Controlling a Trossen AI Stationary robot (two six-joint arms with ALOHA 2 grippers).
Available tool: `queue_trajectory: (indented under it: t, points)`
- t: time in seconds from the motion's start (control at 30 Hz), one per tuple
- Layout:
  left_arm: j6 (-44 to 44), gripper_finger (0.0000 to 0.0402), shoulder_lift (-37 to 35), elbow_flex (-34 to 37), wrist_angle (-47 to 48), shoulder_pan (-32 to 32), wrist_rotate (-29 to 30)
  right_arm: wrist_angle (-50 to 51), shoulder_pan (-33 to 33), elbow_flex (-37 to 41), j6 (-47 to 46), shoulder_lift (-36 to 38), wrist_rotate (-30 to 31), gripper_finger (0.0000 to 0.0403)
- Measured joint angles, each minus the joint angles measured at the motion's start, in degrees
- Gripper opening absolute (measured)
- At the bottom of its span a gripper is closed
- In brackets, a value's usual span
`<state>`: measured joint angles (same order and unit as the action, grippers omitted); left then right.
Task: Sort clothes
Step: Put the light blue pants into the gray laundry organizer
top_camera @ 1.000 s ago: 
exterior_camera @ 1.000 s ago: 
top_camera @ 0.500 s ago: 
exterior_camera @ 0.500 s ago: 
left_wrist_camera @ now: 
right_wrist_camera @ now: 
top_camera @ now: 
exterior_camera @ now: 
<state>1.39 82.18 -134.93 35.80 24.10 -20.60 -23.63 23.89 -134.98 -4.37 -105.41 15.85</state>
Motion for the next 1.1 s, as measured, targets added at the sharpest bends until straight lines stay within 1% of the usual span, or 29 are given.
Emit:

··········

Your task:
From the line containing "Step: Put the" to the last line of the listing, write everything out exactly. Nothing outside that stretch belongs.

Response area:
Step: Put the light blue pants into the gray laundry organizer
top_camera @ 1.000 s ago: 
exterior_camera @ 1.000 s ago: 
top_camera @ 0.500 s ago: 
exterior_camera @ 0.500 s ago: 
left_wrist_camera @ now: 
right_wrist_camera @ now: 
top_camera @ now: 
exterior_camera @ now: 
<state>1.39 82.18 -134.93 35.80 24.10 -20.60 -23.63 23.89 -134.98 -4.37 -105.41 15.85</state>
Motion for the next 1.1 s, as measured, targets added at the sharpest bends until straight lines stay within 1% of the usual span, or 29 are given.
Emit:

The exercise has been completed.